The Storage Layer That Wasn’t There
The RAG pipeline is done — embedding, Qdrant, hybrid search, reactive SPIs. But there’s a gap between “I have documents” and “I can search them.” The pipeline assumes someone else handles storage, versioning, change tracking, and distribution. Nobody does.
The Hortora garden is the immediate problem. ~1,900 markdown entries on disk, git-backed, growing toward something much larger. I want it searchable via the RAG pipeline. But there’s no ingestion path — nothing watches for new entries, nothing tracks what’s been processed, nothing distributes the corpus.
First principles: what does “store documents for RAG” actually mean?
I started with the obvious question — can Qdrant just load files? No. Qdrant is a vector database. It stores pre-computed embeddings, not documents. The pipeline is: parse, chunk, embed, store vectors. Qdrant handles the last step. Everything before it is missing.
The garden’s forage skill writes .md files directly to disk. No API call, no service boundary. Any storage layer either has to change forage (cross-repo, not happening soon) or detect changes after the fact.
ZIP as primary store — the argument that took four rounds
The design conversation started with git as the change detection mechanism. Git knows what changed via git log <sha>..HEAD. Simple cursor model — store the last processed SHA, process new commits. But git doesn’t scale to a million files. git status does a full stat() on every tracked file. At 500K+ files, common operations take tens of seconds.
That led to ZIP archives. Zip4j supports genuine append — it seeks to the central directory offset, writes new entry data there, rewrites the central directory. Existing data is untouched. I verified this from the actual source code: AbstractAddFileToZipTask.initializeOutputStream() calls splitOutputStream.seek(HeaderUtil.getOffsetStartOfCentralDirectory(zipModel)). Not a web page claim — the actual Java on GitHub.
Rolling independent ZIPs (new archive every 100MB) instead of one giant file. Each ZIP is self-contained, independently browsable, appendable until sealed. A chain manifest (chain.json) links them with UUIDs, content hashes, and domain breakdowns.
The spec went through four review passes. Each round caught real design issues:
Round 1 found 15 problems — the existing CorpusStore name collision, implementation config leaking into the SPI, missing DELETED change type, undefined tenancy model, no reactive variants. All legitimate. The name collision was the most consequential: the existing io.casehub.rag.CorpusStore pushes embeddings into Qdrant. It’s an EmbeddingIngestor, not a corpus store. Renaming it frees the name for what actually stores a corpus.
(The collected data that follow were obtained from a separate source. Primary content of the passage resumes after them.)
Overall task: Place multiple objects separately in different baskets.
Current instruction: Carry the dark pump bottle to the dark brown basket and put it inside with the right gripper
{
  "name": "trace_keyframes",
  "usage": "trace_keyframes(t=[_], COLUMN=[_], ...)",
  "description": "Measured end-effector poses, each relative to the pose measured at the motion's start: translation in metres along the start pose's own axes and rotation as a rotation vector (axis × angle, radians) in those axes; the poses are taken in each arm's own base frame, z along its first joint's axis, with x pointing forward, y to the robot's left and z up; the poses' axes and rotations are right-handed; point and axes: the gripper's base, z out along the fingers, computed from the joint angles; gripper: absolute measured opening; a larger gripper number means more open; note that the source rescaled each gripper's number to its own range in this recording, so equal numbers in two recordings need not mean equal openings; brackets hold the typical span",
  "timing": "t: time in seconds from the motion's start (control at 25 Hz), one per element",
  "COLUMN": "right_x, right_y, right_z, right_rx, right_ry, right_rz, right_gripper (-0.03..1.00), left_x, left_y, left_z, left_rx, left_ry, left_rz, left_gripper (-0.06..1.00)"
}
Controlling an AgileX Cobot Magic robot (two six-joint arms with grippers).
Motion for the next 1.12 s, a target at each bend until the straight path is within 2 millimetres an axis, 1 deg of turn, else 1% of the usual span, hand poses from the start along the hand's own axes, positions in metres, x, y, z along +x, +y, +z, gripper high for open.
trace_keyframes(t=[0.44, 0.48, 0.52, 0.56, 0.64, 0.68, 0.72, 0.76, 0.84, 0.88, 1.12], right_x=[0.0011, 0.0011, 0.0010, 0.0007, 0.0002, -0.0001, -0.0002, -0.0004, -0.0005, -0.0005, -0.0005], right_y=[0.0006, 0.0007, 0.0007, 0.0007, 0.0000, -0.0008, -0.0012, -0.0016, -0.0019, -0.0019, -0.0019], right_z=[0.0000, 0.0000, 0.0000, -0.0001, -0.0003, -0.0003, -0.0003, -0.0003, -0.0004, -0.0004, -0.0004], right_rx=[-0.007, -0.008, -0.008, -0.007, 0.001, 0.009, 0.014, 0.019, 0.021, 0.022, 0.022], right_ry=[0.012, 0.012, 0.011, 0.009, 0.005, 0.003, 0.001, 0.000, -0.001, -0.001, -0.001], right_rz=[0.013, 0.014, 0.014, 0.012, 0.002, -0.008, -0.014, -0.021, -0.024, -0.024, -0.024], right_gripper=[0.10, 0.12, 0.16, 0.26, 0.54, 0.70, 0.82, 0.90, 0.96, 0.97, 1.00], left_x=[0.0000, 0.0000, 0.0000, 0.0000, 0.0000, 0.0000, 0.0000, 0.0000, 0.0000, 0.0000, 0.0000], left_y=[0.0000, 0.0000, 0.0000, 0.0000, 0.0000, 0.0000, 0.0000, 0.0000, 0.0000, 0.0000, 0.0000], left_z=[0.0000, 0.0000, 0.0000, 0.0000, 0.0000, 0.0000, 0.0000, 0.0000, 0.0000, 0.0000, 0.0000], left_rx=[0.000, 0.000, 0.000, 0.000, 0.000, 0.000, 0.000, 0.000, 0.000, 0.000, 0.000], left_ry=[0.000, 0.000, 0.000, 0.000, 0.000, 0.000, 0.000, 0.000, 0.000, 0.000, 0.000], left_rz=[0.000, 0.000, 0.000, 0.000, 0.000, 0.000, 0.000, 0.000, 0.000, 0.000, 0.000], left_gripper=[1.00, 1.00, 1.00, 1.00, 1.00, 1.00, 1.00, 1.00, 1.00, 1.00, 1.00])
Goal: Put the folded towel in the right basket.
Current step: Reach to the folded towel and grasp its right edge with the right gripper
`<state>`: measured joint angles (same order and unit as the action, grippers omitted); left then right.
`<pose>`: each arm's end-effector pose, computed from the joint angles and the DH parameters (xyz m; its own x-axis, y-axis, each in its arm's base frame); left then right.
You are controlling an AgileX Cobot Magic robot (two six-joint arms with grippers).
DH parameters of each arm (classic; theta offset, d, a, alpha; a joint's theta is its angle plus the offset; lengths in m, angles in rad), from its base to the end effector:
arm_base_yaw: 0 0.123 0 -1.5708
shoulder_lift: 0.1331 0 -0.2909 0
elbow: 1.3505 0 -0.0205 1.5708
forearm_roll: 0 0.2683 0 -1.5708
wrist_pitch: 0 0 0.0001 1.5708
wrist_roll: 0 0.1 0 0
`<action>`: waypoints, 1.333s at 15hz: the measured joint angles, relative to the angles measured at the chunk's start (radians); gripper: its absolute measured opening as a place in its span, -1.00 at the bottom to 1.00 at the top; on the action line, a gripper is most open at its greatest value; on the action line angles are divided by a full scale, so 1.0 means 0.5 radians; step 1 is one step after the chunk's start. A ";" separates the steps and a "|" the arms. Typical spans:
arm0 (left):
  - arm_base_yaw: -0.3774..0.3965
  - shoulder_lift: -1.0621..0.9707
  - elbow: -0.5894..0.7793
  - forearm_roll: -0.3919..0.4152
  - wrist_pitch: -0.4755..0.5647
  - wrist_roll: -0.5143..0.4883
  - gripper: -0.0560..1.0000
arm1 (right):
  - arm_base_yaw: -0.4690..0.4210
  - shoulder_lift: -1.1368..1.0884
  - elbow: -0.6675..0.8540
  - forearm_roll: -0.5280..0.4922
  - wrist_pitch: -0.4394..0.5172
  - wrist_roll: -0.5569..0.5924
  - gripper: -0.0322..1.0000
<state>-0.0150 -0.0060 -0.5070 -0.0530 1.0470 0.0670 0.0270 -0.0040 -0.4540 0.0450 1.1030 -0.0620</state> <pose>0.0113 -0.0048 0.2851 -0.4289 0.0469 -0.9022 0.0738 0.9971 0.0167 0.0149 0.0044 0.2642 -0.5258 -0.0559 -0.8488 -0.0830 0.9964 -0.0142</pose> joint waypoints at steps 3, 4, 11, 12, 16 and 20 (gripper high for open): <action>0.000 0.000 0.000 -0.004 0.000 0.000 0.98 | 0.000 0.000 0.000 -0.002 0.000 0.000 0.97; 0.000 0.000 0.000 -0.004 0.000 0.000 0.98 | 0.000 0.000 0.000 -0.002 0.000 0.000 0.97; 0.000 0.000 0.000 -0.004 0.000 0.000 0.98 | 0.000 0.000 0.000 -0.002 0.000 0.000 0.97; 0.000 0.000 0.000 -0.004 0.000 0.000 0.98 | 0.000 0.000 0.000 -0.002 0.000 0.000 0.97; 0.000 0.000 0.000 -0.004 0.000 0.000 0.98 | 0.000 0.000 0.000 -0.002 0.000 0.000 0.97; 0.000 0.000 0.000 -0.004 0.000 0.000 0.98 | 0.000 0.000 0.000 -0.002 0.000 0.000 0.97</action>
Round 2 caught the false atomicity claim — ZIP append involves three sequential writes, and a crash mid-central-directory-rewrite can corrupt the archive. The chain model IS the crash safety mechanism, not the ZIP format itself. Also caught that compaction (removing orphaned versions) breaks the chain’s content hashes — solved by generating a new UUID for compacted ZIPs rather than mutating existing ones.
Round 3 found the COMPOSITE mode data consistency bug. Forage writes flat files. The ingestion bridge polls ChangeSource.changesSince(). CorpusReader reads from ZIP. But the flat file isn’t in the ZIP yet — CorpusReader returns empty for content the bridge was just told exists. The fix: CompositeChangeSource syncs flat files into ZIP internally before reporting changes. Sync-then-report. The bridge never needs to know about flat files.
Round 4 stripped dead weight — the metadata parameter on append() had no read-side counterpart, no persistence mechanism, and was redundant with MetadataExtractor.
Upstream: quarkus-langchain4j annotations
While designing the corpus module, I filed decomposition issues against quarkus-langchain4j #2572 — the @RegisterAiService simplification epic. Five child issues: @RagPipeline (#2574), @HybridSearch (#2575), @DocumentIngestion (#2576), @MemoryConfig/@ToolConfig (#2577), and the foundation supplier-to-bean migration (#2578). Each carries design feedback from building the RAG pipeline — custom sparse embedding support, incremental ingestion mode, conditional routing.
Tracking issue #16 in neural-text records seven additional annotation candidates not yet filed upstream: reactive bridging, collection lifecycle, @Corpus qualifier, @QueryTransformer, @TenantIsolation, @MetadataExtractor, @EmbeddingCache.
The rename
CorpusStore to EmbeddingIngestor. IntelliJ semantic rename across rag-api, rag, rag-testing. 29 files, 12 class renames, all in one commit per protocol. The breakage is the point — every caller now says exactly whether it’s storing documents or pushing embeddings.
The corpus storage module lands next — two new layers (L8 corpus-api, L9 corpus) with ZIP-backed rolling archives, chain manifest, integrity checking, composite mode for forage integration, and a migration path for the existing garden. The ingestion bridge in rag/ follows after that.